彼女は不快感をあらわにして横に立つシンジを近寄らせない雰囲気を発している。
「・・・わかったよシンジ君・・・・それじゃ、具体的に僕らが何をしたか説明しよう。まず扉をくぐり抜け、僕らはアスカ君のいる病室に入った。そして僕とシンジ君でエヴァの世界のアスカ君を平和な世界へ運んだ。平和な世界のアスカ君が残って身替わりを務め、正気を取り戻したふりをしてエヴァの世界のシンジ君を元気づける。そして・・・・」
「もういいわよ!!」
アスカが怒鳴った!
怒りに肩をわなわなと震わせ、両手を拳に握り締めて。
その目は悲しみに満ちている。
「アタシをこっちに連れて来てママに会わせて正気にさせるって言いたいんでしょ!こっちの世界じゃママが生きてるから・・確かに計算どうりね!」
自分の正面に立つカヲル達三人にまるで毒づく様にまくしたてるアスカ。
その勢いに押されながらもシンジがなんとか言葉を返そうとする。
「アスカ約束したろ、たとえ何が起きようとも・・」
「うるさーい!!」
悲痛な叫びが空を引き裂いた。
そしてしばしの沈黙が訪れる・・・・・
「やっぱりママは・・・・・死んだんだ・・・」
その4終わり
その0予告
今の暮しになんの疑問も持っていなかった。
あいつが来るまでは・・・・・
そしてあいつが来てからシンジがおかしくなった。
いったいどういう事よ、必ずあいつの正体暴いてやる!
次回シンジアスカの大冒険?その0、
冒険の始まり
「番外編とは余裕だね・・・」
というわけで、やっとこさ二十六話の学園物のシンジとアスカと一〜二十四話のシンジとアスカが同時に存在する世界をでっち上げられました。

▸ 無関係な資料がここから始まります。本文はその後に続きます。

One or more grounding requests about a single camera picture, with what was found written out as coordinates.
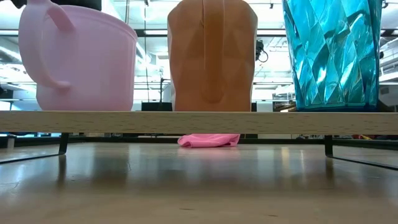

しかも、どこでもドアという反則技を使って・・・・・・
今までネタバレを防ぐため、二人のアスカと平和な世界のシンジの心の中が書けなかったんでホンマ、しんどかった!
まあ、すでに見抜いてた人も多かったと思いますが・・・
これからは少しはやわらかくなるはずです?
ギャグものではありませんがそれなりに、ということで・・・・
次回は書こうかどうか迷ったけどやっぱり書いとこうという話です。